### Exercise requirements
Write the listing below out again exactly, though only as far as the line with "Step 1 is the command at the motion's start", which is included.

### Supplied material
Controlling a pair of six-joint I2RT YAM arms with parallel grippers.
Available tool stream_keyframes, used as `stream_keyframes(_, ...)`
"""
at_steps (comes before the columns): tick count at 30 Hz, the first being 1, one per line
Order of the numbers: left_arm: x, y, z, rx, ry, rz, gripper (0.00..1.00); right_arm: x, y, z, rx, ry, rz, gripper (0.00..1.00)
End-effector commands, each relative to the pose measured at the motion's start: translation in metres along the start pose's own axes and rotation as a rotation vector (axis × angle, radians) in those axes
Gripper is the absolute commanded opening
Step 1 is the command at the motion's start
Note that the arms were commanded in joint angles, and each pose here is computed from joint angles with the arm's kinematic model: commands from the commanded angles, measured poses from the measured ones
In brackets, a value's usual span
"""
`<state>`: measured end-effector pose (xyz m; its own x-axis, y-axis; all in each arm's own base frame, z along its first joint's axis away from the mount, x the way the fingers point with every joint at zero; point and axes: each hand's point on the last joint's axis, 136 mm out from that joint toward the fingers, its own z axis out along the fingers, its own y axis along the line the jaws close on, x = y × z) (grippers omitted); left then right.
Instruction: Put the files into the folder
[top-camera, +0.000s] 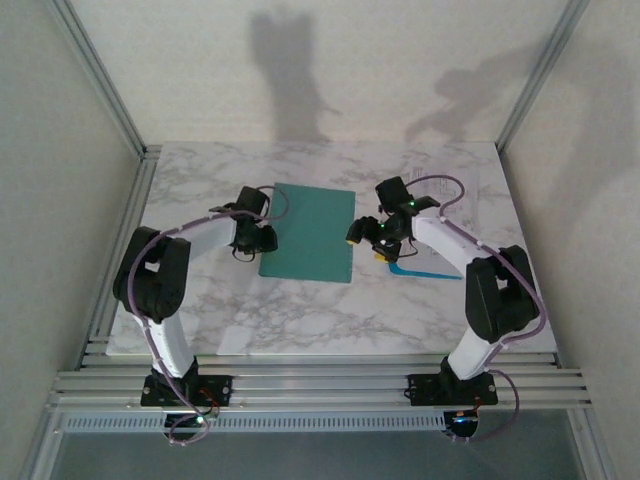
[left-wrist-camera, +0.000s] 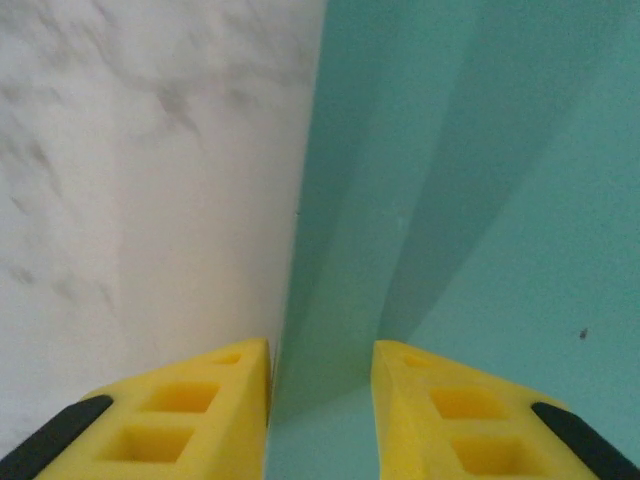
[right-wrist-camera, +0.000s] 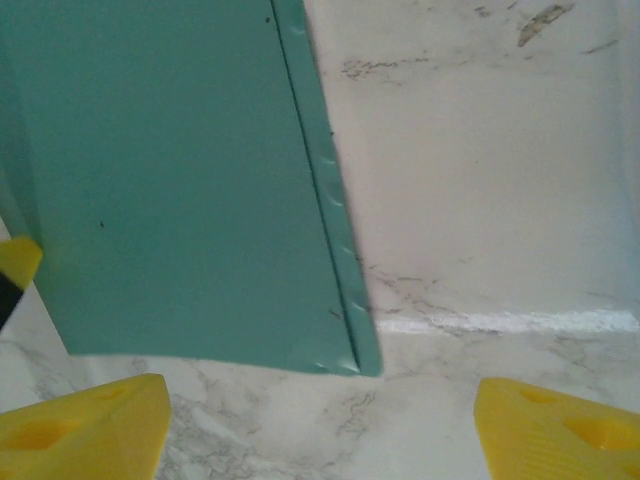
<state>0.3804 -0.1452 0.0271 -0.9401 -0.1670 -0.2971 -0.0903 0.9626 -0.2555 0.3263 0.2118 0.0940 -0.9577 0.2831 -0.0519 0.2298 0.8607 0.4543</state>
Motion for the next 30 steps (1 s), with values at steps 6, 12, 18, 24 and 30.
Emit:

### Expected answer
Controlling a pair of six-joint I2RT YAM arms with parallel grippers.
Available tool stream_keyframes, used as `stream_keyframes(_, ...)`
"""
at_steps (comes before the columns): tick count at 30 Hz, the first being 1, one per line
Order of the numbers: left_arm: x, y, z, rx, ry, rz, gripper (0.00..1.00); right_arm: x, y, z, rx, ry, rz, gripper (0.00..1.00)
End-effector commands, each relative to the pose measured at the motion's start: translation in metres along the start pose's own axes and rotation as a rotation vector (axis × angle, radians) in those axes
Gripper is the absolute commanded opening
Step 1 is the command at the motion's start

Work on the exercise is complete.